You could hear a trader on Fast Money last night that was obviously under invested (again, like most of us) and lamenting about the oversold nature and how due for a pull back the market is. Today on the half time report, he called the close with two words: “Buy more” as if he had been buying for the past week. If this trader were intellectually honest, he would have said “Start buying small if you’re under invested” but trading is like trout fishing. The fish are always bigger when you’re telling your friends about catching them.
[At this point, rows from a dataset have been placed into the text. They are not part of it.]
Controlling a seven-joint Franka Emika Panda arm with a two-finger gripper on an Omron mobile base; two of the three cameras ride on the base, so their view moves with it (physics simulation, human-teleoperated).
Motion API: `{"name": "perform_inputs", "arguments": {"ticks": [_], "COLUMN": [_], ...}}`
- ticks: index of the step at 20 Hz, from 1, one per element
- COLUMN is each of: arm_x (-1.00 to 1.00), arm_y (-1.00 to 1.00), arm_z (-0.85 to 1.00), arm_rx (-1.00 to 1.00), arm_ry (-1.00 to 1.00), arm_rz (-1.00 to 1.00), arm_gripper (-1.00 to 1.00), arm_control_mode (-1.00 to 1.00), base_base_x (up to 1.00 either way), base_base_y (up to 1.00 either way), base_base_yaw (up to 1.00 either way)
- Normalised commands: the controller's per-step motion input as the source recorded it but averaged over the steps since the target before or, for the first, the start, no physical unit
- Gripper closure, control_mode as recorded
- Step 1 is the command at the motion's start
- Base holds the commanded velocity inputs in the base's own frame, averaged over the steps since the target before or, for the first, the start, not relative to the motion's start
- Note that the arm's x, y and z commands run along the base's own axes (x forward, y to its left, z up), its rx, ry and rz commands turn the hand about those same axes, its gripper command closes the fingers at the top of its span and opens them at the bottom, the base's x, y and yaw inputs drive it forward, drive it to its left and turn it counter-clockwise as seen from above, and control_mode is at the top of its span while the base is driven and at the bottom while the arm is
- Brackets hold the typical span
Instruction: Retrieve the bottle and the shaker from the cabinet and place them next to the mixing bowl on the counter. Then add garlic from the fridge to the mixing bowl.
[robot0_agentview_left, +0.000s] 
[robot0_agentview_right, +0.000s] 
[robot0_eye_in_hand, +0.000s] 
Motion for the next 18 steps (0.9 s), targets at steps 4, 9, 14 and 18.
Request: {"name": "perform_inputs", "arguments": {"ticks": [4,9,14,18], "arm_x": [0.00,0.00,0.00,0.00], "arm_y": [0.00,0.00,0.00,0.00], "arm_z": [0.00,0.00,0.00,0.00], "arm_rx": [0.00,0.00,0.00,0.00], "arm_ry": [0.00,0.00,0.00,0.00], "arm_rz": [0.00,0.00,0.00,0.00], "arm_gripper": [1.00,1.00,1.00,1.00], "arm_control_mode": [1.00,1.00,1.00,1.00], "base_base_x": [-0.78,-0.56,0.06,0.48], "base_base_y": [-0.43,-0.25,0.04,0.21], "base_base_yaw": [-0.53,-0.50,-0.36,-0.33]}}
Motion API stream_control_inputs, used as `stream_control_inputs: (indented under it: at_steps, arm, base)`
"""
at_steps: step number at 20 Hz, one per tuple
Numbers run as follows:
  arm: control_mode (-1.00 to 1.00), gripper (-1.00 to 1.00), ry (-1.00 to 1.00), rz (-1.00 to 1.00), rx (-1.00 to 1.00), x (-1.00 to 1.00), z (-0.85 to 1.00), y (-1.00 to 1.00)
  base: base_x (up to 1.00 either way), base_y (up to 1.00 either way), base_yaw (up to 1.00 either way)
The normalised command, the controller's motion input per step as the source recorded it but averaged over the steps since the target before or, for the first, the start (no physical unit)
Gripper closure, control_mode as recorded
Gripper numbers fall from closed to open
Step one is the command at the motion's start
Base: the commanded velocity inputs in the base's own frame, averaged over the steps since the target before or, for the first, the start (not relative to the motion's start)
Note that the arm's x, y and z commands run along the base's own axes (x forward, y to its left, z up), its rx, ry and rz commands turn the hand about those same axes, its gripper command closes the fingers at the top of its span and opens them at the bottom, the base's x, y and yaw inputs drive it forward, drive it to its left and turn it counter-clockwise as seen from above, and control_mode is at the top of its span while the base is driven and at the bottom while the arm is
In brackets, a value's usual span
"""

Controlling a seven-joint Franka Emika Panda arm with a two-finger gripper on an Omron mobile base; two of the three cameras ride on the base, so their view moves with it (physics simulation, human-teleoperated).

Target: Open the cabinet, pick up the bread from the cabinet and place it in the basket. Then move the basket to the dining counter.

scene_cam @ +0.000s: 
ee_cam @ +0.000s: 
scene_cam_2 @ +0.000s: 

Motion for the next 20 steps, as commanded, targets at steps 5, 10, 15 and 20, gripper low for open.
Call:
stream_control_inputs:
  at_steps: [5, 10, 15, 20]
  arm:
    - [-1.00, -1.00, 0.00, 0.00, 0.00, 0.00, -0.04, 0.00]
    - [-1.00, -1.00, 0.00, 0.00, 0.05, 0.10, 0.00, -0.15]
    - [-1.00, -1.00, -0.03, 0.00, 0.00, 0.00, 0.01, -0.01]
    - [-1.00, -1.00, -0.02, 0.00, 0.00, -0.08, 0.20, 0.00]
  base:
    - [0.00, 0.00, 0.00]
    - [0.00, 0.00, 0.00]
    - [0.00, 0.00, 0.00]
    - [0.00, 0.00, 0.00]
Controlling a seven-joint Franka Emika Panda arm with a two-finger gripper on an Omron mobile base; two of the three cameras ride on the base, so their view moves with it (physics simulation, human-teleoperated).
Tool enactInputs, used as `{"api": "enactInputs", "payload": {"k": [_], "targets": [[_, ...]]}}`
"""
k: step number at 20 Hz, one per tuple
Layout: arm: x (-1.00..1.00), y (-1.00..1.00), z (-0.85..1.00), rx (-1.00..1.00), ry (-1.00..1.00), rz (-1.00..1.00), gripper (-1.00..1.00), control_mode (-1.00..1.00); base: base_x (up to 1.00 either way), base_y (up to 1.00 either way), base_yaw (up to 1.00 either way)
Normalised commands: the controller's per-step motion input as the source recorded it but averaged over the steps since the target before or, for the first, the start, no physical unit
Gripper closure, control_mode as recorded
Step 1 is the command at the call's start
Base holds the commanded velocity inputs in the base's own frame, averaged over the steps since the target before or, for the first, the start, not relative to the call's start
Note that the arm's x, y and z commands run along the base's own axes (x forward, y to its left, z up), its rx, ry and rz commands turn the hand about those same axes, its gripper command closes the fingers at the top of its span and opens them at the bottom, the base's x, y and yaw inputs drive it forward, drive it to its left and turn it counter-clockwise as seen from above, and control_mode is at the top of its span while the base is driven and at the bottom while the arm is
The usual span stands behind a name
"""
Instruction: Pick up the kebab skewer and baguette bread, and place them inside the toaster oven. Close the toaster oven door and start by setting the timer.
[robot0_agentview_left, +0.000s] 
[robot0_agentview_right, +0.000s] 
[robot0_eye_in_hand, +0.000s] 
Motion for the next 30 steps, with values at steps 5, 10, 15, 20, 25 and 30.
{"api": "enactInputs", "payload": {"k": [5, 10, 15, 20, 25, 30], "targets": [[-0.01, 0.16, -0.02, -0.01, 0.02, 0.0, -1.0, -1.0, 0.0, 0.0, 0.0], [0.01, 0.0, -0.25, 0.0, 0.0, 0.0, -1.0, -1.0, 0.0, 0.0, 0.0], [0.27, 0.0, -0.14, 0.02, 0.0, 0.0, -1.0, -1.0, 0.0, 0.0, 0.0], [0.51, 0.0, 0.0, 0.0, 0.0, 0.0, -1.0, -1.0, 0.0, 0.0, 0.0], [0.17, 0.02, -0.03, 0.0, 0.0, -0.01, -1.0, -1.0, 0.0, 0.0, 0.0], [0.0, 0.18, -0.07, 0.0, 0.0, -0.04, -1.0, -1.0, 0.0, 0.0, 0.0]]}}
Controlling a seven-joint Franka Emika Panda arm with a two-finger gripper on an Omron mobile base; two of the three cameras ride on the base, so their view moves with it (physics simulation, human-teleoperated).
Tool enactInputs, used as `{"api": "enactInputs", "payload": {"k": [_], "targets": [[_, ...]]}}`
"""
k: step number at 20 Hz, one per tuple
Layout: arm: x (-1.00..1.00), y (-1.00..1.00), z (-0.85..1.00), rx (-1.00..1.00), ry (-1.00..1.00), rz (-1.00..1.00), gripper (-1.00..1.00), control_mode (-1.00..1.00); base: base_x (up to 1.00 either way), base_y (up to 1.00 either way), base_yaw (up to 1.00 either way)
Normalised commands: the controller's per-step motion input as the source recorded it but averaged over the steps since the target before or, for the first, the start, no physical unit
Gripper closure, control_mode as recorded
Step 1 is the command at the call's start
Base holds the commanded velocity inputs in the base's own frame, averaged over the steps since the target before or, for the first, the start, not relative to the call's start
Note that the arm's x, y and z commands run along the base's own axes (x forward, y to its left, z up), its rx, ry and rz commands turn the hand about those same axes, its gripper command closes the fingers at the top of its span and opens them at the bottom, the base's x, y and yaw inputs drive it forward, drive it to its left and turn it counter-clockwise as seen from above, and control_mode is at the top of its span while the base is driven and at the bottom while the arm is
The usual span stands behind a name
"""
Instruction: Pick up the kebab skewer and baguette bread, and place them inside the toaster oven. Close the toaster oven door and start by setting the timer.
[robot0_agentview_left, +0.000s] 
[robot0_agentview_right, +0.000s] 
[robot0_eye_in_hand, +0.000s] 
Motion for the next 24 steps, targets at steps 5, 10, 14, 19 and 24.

That is why the market will probably continue to move higher. Too much cash is anxious to get in. This is probably just market participant cash driving the market higher. Another round of retail cash hasn’t hit yet. I remember last year around the same time, when the Bush tax cuts were passed, a round of retail cash came it. You could see it from increased membership to trading newsletter sites and anecdotally from non-market followers putting extra cash into stocks. I have no idea what it was, but the relentless climb after the BP Macondo/ Deepwater Horizon fiasco was resolved and before the tax cut passing got a boost from new money flowing in. I’ll bet the same thing happens this year. The only way to keep up with this market short term, and beat it long term, is what I call the barbell strategy: torrid growth momentum on one end, nothing but cash in the middle, and slow growth, high yielding MLP, REITS, and telcos on the other end. Here’s an example: CRM, CMG, ISRG, NFLX, CRR, and LULU on one end (while these are all high growth names, it is a diversified group), 25%-33% cash, and NLY, KMP, and WIN (again, a diversified group) on the other end. This strategy excel in this straight up, straight down environment.